# [Prompt]
The answer is the full listing restated exactly, without any pictures.

· · ·

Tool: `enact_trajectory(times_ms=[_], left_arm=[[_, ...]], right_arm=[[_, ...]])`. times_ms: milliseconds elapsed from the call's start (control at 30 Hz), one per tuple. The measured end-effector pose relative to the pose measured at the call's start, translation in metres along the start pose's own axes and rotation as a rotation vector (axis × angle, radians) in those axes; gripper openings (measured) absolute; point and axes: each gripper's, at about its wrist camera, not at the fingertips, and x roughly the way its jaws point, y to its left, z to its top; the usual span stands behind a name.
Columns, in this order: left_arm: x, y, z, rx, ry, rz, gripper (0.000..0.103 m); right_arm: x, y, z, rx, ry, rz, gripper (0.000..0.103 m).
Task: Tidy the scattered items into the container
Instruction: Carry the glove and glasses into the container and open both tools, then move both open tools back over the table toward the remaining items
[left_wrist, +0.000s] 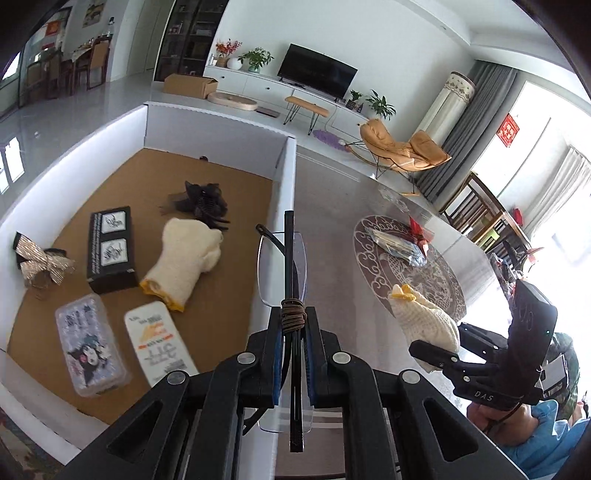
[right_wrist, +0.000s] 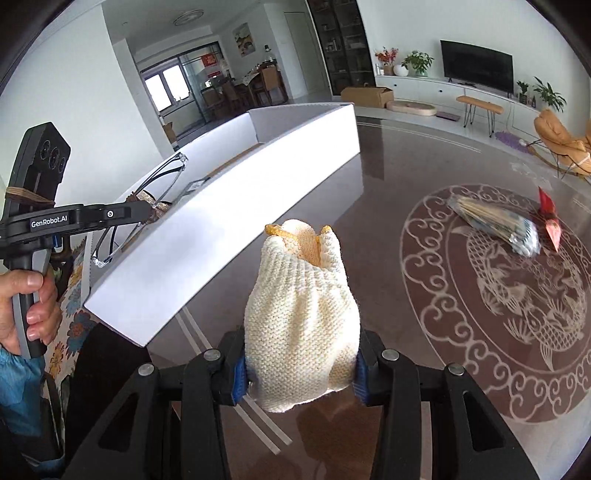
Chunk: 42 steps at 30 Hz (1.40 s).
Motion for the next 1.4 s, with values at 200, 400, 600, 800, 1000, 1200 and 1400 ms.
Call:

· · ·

# [Solution]
Tool: `enact_trajectory(times_ms=[_], left_arm=[[_, ...]], right_arm=[[_, ...]])`. times_ms: milliseconds elapsed from the call's start (control at 30 Hz), one per tuple. The measured end-effector pose relative to the pose measured at the call's start, translation in metres along the start pose's own axes and rotation as a rotation vector (axis × angle, radians) in those axes; gripper openings (measured) absolute; point and axes: each gripper's, at about its wrist camera, not at the fingertips, and x roughly the way its jaws point, y to its left, z to its top; the usual span stands behind a name.
Columns, in this order: left_arm: x, y, z, rx, ry, rz, gripper (0.000..0.103 m); right_arm: x, y, z, rx, ry, rz, gripper (0.000..0.103 m).
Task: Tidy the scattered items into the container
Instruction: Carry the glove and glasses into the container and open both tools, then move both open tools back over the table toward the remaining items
[left_wrist, +0.000s] 
[right_wrist, +0.000s] 
Chunk: 42 steps at 30 Hz (1.40 s).
Motion for the next 1.4 s, with values at 200, 400, 600, 800, 1000, 1200 and 1400 ms.
Call:

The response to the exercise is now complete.